This passage from redwood32 is the one that stands out in my mind, as it pretty much sums up my views on the subject...
It's more of a structural issue for the club than an on the pitch problem, but it's just as important. Without a solid framework in place, we'll never have the continuity within the club. With each managerial change we'll potential have to start over again with the Academy and Reserves, which is obviously no way to work an efficient club.

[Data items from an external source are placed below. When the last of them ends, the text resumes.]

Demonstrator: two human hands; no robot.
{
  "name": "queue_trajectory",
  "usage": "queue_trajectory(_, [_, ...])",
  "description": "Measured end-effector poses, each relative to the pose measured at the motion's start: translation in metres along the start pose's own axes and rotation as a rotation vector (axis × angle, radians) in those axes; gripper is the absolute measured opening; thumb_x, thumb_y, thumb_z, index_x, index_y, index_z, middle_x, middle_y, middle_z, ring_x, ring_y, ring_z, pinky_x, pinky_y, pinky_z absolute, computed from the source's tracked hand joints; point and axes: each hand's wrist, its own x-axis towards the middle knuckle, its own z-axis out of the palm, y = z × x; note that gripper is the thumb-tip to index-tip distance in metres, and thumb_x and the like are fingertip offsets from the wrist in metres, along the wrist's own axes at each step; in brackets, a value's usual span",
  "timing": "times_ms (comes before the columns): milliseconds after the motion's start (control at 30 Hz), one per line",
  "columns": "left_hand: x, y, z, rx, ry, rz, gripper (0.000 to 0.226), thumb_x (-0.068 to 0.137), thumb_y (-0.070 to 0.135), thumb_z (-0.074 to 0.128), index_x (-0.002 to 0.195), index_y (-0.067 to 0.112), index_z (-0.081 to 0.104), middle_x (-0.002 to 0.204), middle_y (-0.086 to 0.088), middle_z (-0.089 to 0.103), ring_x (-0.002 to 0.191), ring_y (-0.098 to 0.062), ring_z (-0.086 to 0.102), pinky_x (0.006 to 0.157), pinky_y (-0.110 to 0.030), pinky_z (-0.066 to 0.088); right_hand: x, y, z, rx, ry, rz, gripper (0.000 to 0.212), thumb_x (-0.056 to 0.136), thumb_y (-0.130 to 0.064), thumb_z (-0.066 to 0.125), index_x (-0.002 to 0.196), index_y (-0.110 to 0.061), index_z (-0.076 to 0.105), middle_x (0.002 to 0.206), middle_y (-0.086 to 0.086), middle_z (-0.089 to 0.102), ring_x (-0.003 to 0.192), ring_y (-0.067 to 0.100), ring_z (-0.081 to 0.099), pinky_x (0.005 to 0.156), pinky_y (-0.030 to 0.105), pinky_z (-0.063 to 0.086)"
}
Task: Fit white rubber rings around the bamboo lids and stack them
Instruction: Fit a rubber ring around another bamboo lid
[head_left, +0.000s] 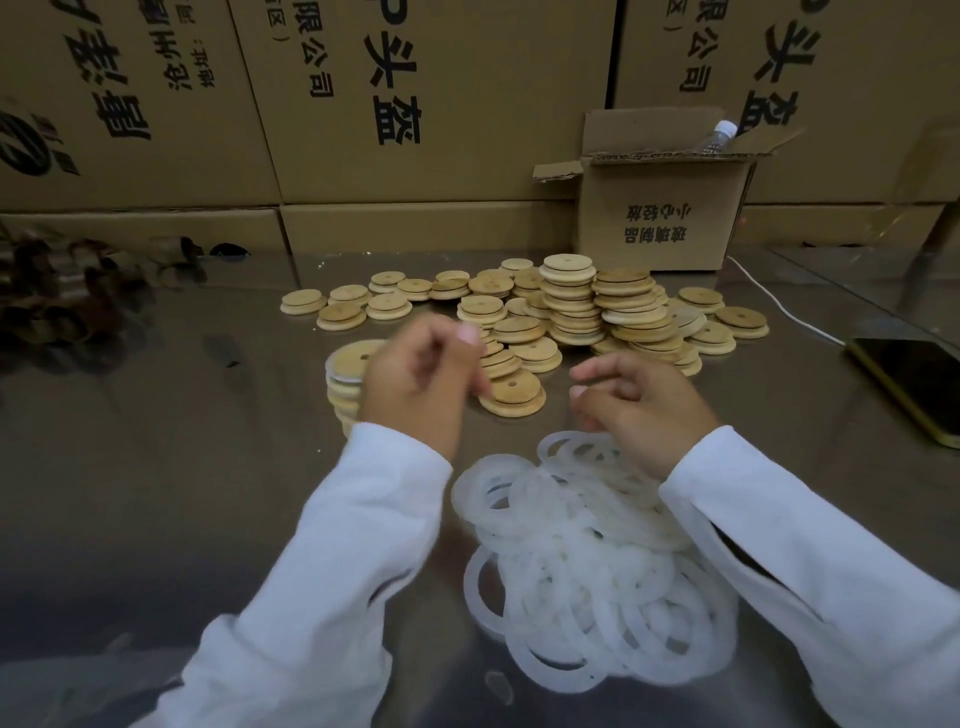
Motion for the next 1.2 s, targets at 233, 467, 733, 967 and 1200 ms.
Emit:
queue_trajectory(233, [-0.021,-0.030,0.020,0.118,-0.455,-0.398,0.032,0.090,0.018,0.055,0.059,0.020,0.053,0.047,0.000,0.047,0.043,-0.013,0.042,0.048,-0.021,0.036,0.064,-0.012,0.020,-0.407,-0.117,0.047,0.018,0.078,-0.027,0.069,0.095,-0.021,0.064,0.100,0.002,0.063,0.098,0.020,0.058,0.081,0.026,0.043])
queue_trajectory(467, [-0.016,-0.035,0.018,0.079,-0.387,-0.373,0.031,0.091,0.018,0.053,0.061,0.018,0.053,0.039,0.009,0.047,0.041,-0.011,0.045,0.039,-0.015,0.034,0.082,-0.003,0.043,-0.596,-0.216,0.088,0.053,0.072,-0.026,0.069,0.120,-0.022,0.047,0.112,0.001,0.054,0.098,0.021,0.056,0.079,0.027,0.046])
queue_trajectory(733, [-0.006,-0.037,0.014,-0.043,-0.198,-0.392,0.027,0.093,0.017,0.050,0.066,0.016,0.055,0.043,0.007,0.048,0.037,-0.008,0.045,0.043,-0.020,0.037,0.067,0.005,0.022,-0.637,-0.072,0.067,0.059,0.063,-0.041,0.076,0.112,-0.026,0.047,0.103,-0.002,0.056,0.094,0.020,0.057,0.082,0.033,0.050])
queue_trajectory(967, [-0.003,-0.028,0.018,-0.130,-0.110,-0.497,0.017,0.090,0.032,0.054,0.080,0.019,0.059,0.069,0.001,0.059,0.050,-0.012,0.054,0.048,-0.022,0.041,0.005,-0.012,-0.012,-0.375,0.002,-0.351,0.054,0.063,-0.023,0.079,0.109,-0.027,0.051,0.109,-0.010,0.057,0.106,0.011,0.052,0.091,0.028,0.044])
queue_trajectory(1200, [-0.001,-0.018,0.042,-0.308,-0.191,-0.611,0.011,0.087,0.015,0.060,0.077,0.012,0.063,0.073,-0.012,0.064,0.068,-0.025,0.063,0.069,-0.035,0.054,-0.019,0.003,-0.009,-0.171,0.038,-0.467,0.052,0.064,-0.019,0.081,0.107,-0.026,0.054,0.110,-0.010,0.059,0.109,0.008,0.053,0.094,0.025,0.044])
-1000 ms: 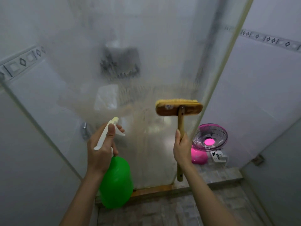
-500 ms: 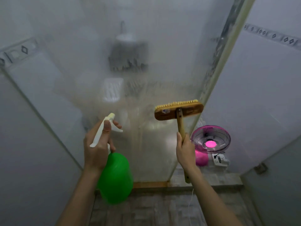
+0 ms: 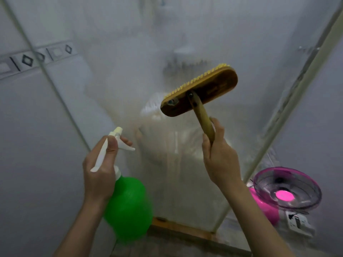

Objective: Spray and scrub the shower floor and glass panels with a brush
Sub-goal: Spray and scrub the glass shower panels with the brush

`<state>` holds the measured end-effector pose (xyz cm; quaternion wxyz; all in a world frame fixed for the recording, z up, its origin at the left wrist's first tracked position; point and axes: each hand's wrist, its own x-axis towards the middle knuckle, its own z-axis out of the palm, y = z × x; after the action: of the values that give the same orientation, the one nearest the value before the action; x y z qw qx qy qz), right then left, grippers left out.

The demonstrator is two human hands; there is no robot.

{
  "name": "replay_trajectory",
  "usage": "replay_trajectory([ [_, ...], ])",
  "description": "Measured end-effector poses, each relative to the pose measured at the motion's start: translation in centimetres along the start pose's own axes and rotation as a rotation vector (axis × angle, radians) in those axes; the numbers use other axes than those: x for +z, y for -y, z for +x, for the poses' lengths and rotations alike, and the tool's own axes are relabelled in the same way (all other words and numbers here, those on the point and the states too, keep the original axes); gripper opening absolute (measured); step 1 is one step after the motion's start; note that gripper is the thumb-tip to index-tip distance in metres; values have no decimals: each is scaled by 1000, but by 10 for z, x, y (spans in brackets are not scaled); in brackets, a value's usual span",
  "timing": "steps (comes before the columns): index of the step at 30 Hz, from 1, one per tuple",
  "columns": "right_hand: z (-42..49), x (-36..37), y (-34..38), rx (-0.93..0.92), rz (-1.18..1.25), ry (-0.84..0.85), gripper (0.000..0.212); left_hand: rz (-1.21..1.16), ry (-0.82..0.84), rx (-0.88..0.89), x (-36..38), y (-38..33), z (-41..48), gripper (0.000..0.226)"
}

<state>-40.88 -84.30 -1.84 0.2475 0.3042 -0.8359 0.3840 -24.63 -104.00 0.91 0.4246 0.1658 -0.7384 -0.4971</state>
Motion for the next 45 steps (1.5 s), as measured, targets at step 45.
replay_trajectory([
  [45, -29, 170, 46, -271, -496, -333, 60, -261, 34, 340, -69, 197, 35, 48],
])
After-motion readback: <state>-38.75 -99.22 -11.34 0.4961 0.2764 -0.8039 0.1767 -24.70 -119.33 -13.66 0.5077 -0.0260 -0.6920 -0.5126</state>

Having debated this issue with redwood32, that line of reasoning really led me to modify my stance a little. Formerly I'd been firmly in the camp that says "if it's good enough for Man Utd and Arsenal, and it's good enough for LFC in the bootroom years, then let's give Rafa the authority he needs to make the whole process work end-to-end."
Now that's all well and good... but what redwood32 made me realise was that, even if he were to perform a flawless job and exceed all of the fans' expectations, politics at LFC right now are such that even then, his job would not be secure.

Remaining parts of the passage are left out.